Incremental Loading into Redshift from S3 (Using Matillion ETL)

Daniel Voyce
Jul 27, 2017 · 8 min read
Matillion ETL is a fantasticly intuitive ETL tool

This article is the first of a planned series documenting some annoyances / revelations with Big Data, Data Warehousing and OLAP databases

Lets face it, unless it is a simple re-mapping of columns, ETL sucks. Having spent a couple of weeks trying to DIY our ETL process through scripts, AWS Data Pipelines (yuk) and various other “FREE”* methods, I had to bite the bullet and sign up for an ETL platform; the one that looked the most intuitive to me was Matillion and so far it has been a complete godsend, I have achieved more in a single day than I did in an entire week with other tools.

* I say FREE, as in these things don’t cost much other than your time but it is actually a false economy, I guarantee you will spend more time managing and debugging your pipelines if you try and do it manually than it would cost you in man hours to use a tool like this.

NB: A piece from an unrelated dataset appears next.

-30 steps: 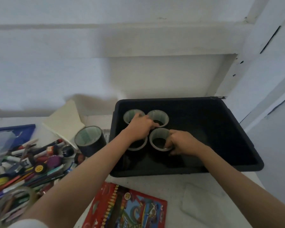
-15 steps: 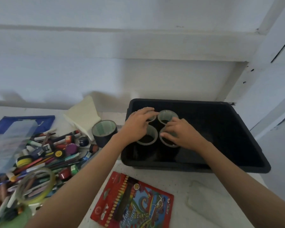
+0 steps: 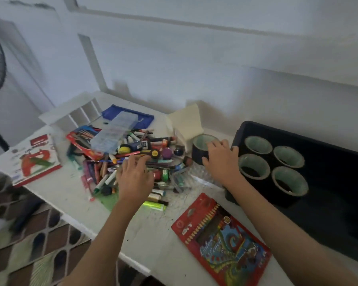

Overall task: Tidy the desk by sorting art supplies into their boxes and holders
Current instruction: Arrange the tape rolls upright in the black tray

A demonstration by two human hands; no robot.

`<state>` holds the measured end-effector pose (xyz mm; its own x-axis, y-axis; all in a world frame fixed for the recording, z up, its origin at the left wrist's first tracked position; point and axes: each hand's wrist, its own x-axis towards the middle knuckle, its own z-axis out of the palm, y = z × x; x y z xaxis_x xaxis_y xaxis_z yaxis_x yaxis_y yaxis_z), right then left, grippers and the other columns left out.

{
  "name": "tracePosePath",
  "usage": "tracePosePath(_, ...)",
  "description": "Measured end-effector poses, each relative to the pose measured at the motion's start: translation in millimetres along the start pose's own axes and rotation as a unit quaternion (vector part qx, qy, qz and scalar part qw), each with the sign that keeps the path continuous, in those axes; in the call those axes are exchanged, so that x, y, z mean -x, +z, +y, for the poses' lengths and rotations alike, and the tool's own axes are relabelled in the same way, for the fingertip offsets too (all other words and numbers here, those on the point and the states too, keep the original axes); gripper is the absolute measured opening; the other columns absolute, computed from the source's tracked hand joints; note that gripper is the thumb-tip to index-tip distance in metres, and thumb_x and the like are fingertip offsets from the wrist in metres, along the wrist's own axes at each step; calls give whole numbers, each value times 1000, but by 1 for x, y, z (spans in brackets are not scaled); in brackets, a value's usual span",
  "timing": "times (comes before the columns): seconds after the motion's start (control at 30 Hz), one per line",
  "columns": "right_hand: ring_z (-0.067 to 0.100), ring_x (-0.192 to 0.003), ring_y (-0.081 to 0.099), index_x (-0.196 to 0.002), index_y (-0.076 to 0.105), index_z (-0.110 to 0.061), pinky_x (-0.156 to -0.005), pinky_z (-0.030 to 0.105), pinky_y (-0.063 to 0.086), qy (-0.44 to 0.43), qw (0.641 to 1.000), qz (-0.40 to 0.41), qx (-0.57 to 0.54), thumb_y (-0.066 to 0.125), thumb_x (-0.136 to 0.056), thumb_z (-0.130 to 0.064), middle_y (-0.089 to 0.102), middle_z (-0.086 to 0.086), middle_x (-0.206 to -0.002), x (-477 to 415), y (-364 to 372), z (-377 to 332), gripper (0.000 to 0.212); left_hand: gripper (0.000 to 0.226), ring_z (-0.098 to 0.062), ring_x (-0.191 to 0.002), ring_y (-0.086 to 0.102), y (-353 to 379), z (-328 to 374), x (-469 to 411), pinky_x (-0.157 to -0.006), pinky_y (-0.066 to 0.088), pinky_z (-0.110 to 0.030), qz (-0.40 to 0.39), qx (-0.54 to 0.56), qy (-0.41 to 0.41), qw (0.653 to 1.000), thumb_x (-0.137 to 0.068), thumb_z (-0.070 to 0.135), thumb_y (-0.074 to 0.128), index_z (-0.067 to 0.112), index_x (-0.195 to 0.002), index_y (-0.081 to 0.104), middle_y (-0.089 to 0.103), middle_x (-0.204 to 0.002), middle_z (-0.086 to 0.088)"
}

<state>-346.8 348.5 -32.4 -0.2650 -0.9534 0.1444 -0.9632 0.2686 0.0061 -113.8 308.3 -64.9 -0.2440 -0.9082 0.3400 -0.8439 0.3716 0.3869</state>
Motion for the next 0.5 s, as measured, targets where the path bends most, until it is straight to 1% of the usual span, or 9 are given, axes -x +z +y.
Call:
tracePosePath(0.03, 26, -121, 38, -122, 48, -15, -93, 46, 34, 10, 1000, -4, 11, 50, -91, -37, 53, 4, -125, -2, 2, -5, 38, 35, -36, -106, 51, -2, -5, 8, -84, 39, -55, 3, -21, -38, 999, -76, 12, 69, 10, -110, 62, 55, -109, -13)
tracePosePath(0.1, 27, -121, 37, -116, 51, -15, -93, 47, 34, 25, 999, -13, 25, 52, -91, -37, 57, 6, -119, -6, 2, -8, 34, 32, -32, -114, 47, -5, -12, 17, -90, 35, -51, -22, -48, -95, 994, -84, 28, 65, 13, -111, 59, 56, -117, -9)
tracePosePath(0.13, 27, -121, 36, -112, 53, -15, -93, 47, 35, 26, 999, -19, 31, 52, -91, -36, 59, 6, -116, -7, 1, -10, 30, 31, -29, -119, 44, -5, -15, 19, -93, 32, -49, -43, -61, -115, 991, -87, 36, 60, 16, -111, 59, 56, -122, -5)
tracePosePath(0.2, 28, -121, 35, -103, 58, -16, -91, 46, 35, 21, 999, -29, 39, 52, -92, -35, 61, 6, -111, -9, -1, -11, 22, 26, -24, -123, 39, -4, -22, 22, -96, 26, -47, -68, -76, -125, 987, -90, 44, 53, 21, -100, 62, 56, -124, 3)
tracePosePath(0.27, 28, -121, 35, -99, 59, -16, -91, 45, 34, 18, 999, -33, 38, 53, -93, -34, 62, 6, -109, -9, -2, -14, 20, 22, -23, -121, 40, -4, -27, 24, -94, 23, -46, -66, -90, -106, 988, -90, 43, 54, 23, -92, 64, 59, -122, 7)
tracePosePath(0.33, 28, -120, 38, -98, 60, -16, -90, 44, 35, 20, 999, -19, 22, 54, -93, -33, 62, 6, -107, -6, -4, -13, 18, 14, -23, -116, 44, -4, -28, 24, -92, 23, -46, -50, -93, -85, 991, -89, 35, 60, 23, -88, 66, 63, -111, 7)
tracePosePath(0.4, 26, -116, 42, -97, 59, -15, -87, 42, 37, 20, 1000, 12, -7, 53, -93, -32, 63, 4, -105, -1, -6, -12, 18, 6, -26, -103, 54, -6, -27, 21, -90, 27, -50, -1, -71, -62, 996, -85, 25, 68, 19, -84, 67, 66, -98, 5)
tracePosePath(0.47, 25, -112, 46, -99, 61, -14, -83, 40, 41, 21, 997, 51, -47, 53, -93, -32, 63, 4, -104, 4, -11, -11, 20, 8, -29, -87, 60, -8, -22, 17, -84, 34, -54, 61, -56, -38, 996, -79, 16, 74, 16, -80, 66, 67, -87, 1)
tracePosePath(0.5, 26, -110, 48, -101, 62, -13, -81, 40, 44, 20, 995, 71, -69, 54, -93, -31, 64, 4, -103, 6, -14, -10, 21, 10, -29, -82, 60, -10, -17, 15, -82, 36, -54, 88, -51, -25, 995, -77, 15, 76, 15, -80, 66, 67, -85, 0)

A couple of things I found frustrating with every ETL tool I evaluated was that none of them seem to have an easy way to incrementally load data from S3 into Redshift. Even Matillion with its Table Iterator functionality (which works so well when incrementally loading from RDS) doesn’t have a native component to do this and doesn’t have the ability for the table iterator to be used when querying Redshift itself.

Normally the recommended method for handling this is to “Simply re-load everything”, this makes sense as Redshift is super fast at importing multiple files in parallel from S3, however when you are talking about billions of rows, this import comes in at over 2 hours and will quickly become expensive through data transfer and hours for Matillion.

Fortunately Matillion provides some tools that will help smooth this process out, and with a bit of Python-Fu you can have a robust and idempotent method to load data incrementally into Redshift.

This article makes a few assumptions:

  1. It assumes your data gets written into a new file / files for a specific time frame (e.g. our system dumps its data every 24 hours into a set of files — stored in a folder)
  2. It assumes that you aren’t having data inserted into files that have previously been inserted (e.g. you aren’t trying to add data to a file from 3 weeks ago that was already imported)

TL;DR

See the diagram at the top: Basically this process uses the Python script component Matillion offers, does a look up on the Redshift table you are loading into to get the “High Tide” mark, then gets a list of files that are newer than that timestamp, stages them to another S3 location, loads these and then cleans up — simple right? It sounds it and for the most part it is, there are a few things to be aware of though.

The full process:

Python does most of the heavy lifting here, don’t worry if you aren’t a Python developer, it is a very easy and readable language, but like all others it has a few gotchas, especially around date processing and date type juggling (which we will rely on pretty heavily here).

Variables in Matillion

Matillion relies heavily on the use of Environment variables for keeping a global scope of things outside of each component, not all components have the ability to set variables and there are cases where you can’t easily do what you want which is why I chose to use Python for this. In the Python component Matillion automatically scopes and defines your variables so you can call them by just referencing the variable name.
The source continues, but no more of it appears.